Per Folena, presidente della Commissione Cultura "si tratta di una decisione straodinaria e assai rilevante. L'istituzione centrale del paese, il Parlamento- osserva - decide non solo di risparmiare - di per sè un obiettivo importantissimo -, ma soprattutto di rendersi indipendente sul piano tecnologico, adottando un sistema open source e quindi liberandosi dai vincoli del software proprietario. In tal modo si va incontro alle esigenze di trasparenza e di sicurezza che sono doverose per una istituzione pubblica".

L'adozione di Linux in una struttura pubblica e centrale come la Camera è una piccola rivoluzione culturale. Al di là dei risparmi, infatti, utilizzare Linux significa accettare la sfida tecnologica di un sistema informatico "aperto" che viene continuamente aggiornato da migliaia di sviluppatori in tutto il mondo, "libero" da vincoli commerciali e che ogni utente può "creare" e impiegare come meglio crede. Linux significa anche, insiste Folena "più sicurezza, trasparenza e libertà". Un abito su misura che però costa molto meno di uno acquistato in negozio.

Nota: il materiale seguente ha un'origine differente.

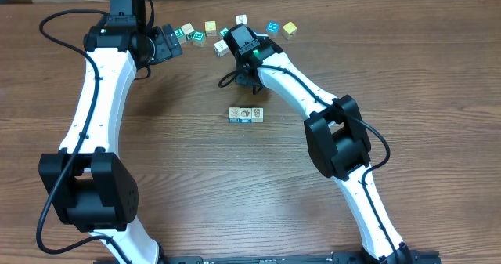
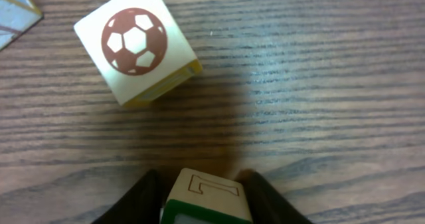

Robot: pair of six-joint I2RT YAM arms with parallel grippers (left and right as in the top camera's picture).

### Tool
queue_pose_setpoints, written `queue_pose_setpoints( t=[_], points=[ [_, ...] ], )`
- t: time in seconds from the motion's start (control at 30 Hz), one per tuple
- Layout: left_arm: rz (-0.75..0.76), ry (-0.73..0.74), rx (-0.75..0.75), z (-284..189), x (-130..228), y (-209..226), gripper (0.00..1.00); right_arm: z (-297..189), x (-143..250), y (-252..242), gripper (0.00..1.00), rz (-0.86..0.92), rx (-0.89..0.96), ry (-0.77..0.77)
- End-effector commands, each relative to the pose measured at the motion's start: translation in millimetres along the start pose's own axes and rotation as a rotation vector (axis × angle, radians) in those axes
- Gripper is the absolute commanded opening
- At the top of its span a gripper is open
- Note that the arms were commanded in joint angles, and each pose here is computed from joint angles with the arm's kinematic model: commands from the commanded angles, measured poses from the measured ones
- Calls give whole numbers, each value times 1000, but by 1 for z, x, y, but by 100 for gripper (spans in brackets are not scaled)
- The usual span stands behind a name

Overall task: Form a horizontal line
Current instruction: 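Lower the right gripper onto the green-edged 7 block and grasp it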

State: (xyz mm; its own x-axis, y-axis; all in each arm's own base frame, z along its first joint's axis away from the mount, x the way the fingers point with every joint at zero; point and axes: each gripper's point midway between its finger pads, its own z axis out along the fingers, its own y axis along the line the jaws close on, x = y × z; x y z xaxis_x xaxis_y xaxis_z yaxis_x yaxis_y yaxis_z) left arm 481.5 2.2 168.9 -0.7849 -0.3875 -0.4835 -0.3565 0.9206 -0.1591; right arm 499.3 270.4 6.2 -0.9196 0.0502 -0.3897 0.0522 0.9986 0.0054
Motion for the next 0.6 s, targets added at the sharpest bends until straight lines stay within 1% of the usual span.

Il presidente della VII Commissione rivendica "l'esempio della Camera" che "costituisce un importante precedente per tutte le amministrazioni pubbliche, alcune delle quali sono già passate a Linux determinando enormi risparmi. La provincia di Bolzano, ad esempio, risparmia così 1 milione di euro l'anno".

Ma la rivoluzione tecnologica alla Camera non finisce qua. Nella stessa riunione i questori hanno dato il via libera al collegamento wi-fi, senza fili, a internet da alcune zone, le più frequentate anche se lontane dagli uffici, di Montecitorio. Da ieri alle 13 e 30 è possibile navigare con un pc ma anche con un palmare o un telefonino dal Transatlantico, dalla buvette, dall'emeroteca, dal giardino d'onore e dai salottini laterali al cortile. "Ho provato e funziona tutto alla perfezione" rassicura Grillini.